_Instructions to follow_: Your output is to consist only of the line containing "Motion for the" and the lines after it, through the end of the data, reproduced exactly.

_Dataset section_:

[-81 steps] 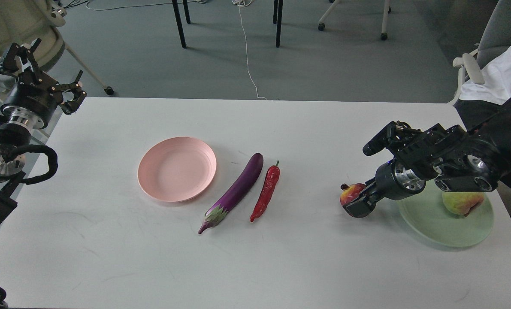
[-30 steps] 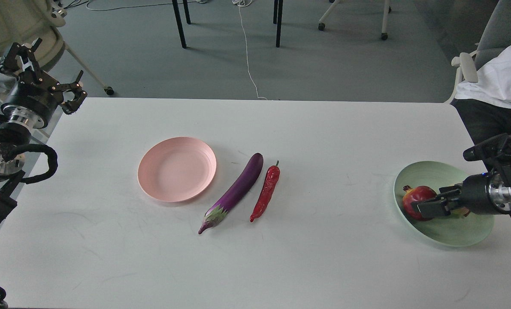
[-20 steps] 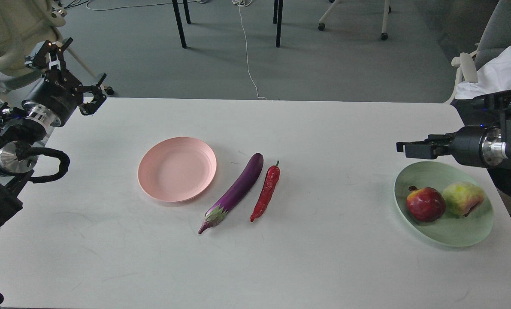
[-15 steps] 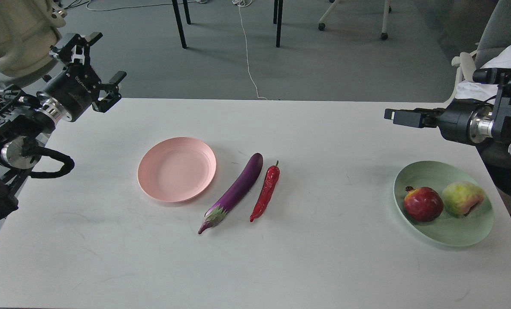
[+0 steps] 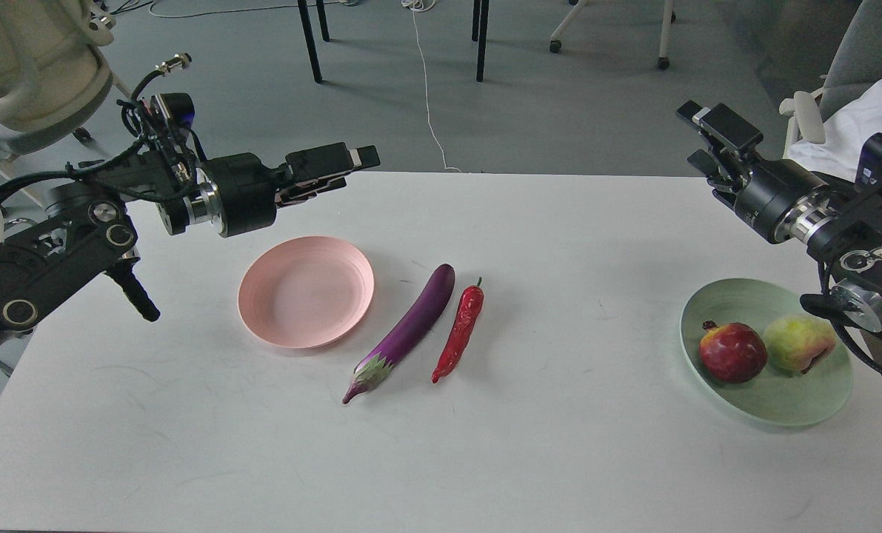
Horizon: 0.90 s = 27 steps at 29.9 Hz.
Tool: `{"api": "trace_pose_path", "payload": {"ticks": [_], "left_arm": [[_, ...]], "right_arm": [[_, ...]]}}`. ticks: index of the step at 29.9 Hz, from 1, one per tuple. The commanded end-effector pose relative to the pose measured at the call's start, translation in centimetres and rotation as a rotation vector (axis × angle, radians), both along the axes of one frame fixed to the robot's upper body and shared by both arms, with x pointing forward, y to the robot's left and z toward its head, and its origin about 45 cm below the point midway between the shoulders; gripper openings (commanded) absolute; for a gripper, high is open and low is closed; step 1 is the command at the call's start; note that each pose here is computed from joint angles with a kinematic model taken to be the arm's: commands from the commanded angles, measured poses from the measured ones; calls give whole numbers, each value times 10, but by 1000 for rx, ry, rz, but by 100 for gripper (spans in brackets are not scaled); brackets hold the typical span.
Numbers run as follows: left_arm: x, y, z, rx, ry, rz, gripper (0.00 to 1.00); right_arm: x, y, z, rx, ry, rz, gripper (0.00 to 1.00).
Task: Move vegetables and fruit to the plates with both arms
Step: 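Reach the left gripper down to the purple eggplant and grasp it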
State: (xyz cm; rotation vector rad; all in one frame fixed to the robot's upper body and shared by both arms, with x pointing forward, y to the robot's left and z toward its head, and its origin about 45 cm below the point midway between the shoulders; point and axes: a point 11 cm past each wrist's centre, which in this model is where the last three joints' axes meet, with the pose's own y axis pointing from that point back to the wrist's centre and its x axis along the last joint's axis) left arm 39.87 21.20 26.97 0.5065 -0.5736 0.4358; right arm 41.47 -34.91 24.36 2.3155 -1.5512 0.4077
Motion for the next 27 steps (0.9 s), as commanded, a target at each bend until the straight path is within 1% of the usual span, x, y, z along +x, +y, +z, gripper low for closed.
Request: {"api": "trace_pose_path", "payload": {"ticks": [1, 4, 9, 13, 15, 18, 23, 27], "left_arm": [[-16, -21, -10, 122, -57, -111, 98], [-20, -25, -26, 265, -108, -152, 98], [-31, -72, -48, 419, -222, -301, 98], [-37, -85, -64, 517, -279, -363, 98], [-40, -89, -74, 585, -314, -399, 97], [-46, -90, -87, 627, -312, -429, 94], [-47, -81, -117, 686, -243, -435, 92], [-37, -78, -130, 697, -237, -391, 92]], "right_arm": [[-7, -8, -4, 82, -27, -30, 98], [-7, -20, -10, 215, 12, -122, 98], [1, -32, -20, 515, 76, -291, 99], [1, -40, -16, 681, 91, -313, 99], [-4, -43, -22, 711, 104, -317, 99], [-10, -47, -28, 728, 109, -335, 99], [-20, -51, -40, 767, 125, -358, 99], [-26, -53, -40, 844, 118, -336, 99]]}}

_Task result_:
Motion for the next 27 steps (0.9 s), as commanded, a target at each bend until the straight path is within 1% of the usual span, x, y, z along +x, +y, +z, gripper low for closed.
Request: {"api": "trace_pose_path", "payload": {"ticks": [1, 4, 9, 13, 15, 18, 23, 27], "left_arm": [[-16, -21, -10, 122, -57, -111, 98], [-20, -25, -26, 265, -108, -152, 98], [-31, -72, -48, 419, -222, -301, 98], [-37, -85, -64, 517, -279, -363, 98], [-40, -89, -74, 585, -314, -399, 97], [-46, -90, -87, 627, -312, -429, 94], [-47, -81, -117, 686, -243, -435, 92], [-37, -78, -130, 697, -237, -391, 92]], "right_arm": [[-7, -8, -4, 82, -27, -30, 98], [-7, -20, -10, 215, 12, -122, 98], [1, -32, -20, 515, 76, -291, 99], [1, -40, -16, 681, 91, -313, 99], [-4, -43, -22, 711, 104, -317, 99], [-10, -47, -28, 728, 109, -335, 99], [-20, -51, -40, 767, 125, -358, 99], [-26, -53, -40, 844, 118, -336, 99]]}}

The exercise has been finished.